Unfortunately, Tina’s chosen to embrace the embarrassment. After getting some misguided advice from Linda (who’s typically so caught up in the act of helping she doesn’t realize what she’s encouraging) Tina decides she’ll beat Tammy to the punch and write a brand-new friend fiction to share with everyone. What follows is one of the show’s regular descents into madness, this one a homage to Apple’s legendary 1984-themed Super Bowl ad, a split-screen affair in which Tina runs through the lunchroom in a pink leotard liberating her classmates from oppression through the power of butt-touching. It might not be “Art Crawl”’s inspired Dumbo parody (the gold standard for surreal rear-end comedy) but it’s still flashy and chaotic enough to make it the episode’s high point.
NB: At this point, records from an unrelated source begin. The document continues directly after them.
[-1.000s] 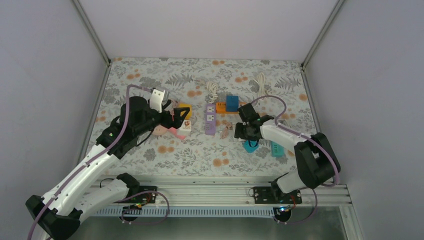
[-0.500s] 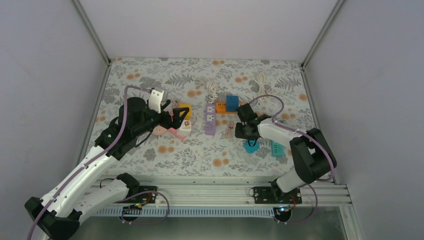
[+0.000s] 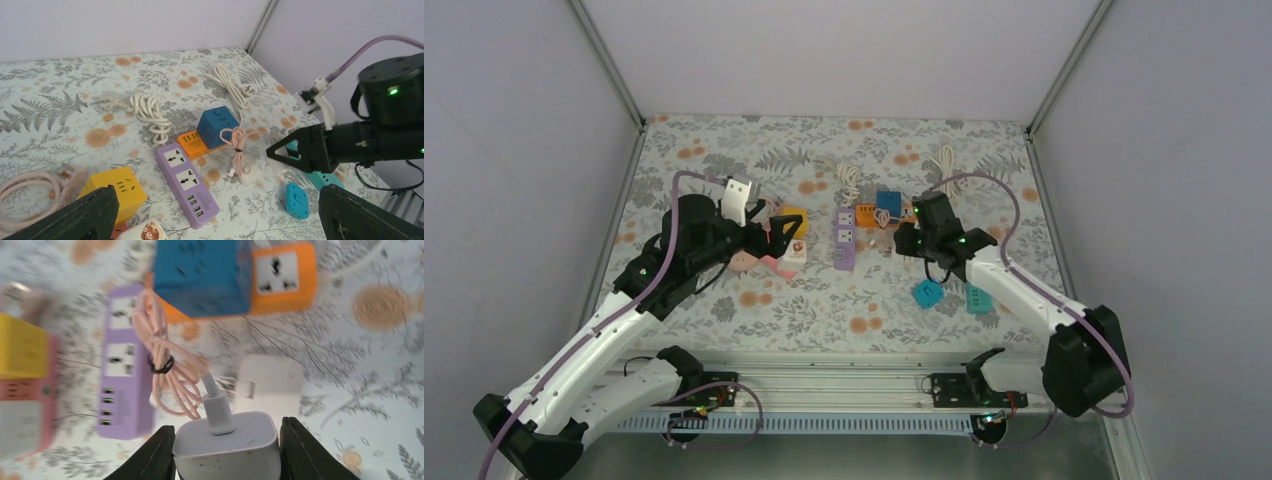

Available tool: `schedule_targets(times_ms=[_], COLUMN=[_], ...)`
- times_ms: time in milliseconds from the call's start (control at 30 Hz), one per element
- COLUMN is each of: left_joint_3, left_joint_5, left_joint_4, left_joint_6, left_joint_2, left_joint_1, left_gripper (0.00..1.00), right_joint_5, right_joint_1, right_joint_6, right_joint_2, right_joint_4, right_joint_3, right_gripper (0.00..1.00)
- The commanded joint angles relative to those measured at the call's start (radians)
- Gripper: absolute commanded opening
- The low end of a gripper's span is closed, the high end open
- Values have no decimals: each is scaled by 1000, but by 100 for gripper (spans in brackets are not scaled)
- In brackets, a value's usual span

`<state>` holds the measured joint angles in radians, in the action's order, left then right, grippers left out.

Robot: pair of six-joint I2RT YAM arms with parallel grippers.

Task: Insert the plug
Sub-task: Pick up the plug from the center of the board.

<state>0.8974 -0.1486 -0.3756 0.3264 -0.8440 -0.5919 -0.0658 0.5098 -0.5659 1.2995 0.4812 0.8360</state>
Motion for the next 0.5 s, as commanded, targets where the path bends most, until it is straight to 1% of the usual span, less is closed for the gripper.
schedule_targets(times_ms=[0, 167, 300, 367, 433, 467], left_joint_3=[6, 28, 39, 29, 18, 17], left_joint_5=[-16, -62, -124, -190, -293, -339], left_joint_4=[30, 47, 70, 112, 173, 194], left_joint_6=[15, 63, 154, 205, 236, 254], left_joint_2=[4, -14, -51, -78, -116, -138], left_joint_1=[-2, -2, -3, -2, -2, -2], left_gripper=[100, 100, 100, 100, 100, 98], right_joint_5=[87, 184, 250, 271, 280, 279], right_joint_1=[16, 53, 85, 107, 135, 157], right_joint_6=[63, 112, 146, 165, 186, 194], right_joint_2=[-74, -148, -184, -191, -191, -187], right_joint_4=[-65, -148, -232, -270, -294, -299], right_joint_3=[55, 99, 111, 109, 116, 122], right_gripper=[34, 35, 36, 36, 36, 36])
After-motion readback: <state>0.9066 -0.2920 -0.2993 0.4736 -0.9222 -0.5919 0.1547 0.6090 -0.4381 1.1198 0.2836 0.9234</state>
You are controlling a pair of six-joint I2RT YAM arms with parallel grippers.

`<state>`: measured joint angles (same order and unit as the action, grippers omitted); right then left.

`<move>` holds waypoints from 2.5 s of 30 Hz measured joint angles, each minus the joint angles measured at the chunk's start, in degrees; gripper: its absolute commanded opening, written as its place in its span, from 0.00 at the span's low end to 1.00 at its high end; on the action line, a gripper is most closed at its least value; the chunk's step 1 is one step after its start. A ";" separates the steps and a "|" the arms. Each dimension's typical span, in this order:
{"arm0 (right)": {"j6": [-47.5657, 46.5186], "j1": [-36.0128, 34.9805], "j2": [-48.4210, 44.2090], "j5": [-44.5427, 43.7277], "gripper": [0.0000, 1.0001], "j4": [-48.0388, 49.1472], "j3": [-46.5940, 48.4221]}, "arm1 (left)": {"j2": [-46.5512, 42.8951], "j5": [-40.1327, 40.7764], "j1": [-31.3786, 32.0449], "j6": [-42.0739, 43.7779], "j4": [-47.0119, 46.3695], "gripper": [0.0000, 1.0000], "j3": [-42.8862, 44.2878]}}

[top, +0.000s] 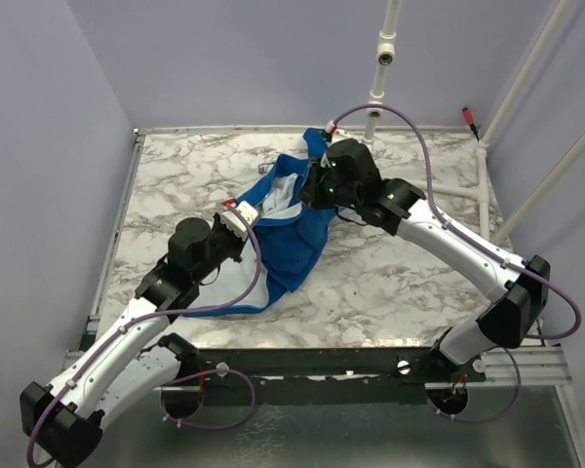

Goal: Zip up the jacket

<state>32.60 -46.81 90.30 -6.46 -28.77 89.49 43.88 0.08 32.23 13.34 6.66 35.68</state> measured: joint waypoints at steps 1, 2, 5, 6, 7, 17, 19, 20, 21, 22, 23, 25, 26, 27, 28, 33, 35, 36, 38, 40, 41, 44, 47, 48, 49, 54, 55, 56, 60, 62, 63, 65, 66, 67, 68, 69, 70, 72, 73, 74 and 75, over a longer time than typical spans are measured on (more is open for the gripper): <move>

By that point there’s only a couple minutes of episode remaining, and everything is resolved in fairly anticlimactic fashion: Tammy’s threats are deflated by a poorly timed fart, Gene capitalizes on it to turn her into a social reject, and Jimmy Junior admits he kind of liked Tina’s story. It’s not out of character for a Tina-centric episode to end with a whimper rather than a bang, but Bob’s Burgers is capable of so much more than a cheap throwaway joke.
- The B-plot in which Bob finds himself oddly entranced by pattycake-based performance art felt like nothing more than filler. There are some amusing moments when he traumatizes Teddy with his new obsession, and it’s funny that his formal wear is just a blazer with his usual sweatpants—but that’s about it.
- Neighboring business name: Valley Of The Doilies. Exterminator name: The Vermin Surgeon.
- Tina’s friend fiction is very thorough, even meeting Gene’s requests. “Do the janitor and the vice principal, I believe they’d have beautiful children!” “I did, and they don’t.”
- Linda’s opinion of drinks during intermission is sound. “If they didn’t want you to pound them down, they’d give you more than 10 minutes!”
- Louise on the spectacle of Tina and Tammy: “This is like watching two monkeys at the puberty zoo.”
- Gene’s a demanding task master. “When you’re done there, change my litter box! And don’t tell Mom and Dad about my litter box!”
- Andy and Ollie appear briefly to be horrified at Tina’s makeover: “AAAHHH! Bathroom clowns!” (Runner up: “Cool, Mom packed tampons for lunch!” “Share!”)
- A sample of Tina’s magnum opus: “Chad the zombie touched the butt of that girl with frosted hair from art class.”
- Thanks to Rowan for letting me tend the grill for the week. He’ll be back next Sunday to cover the season finale, which appears to be a dignified and professional episode where Gene sports a Sasquatch mask.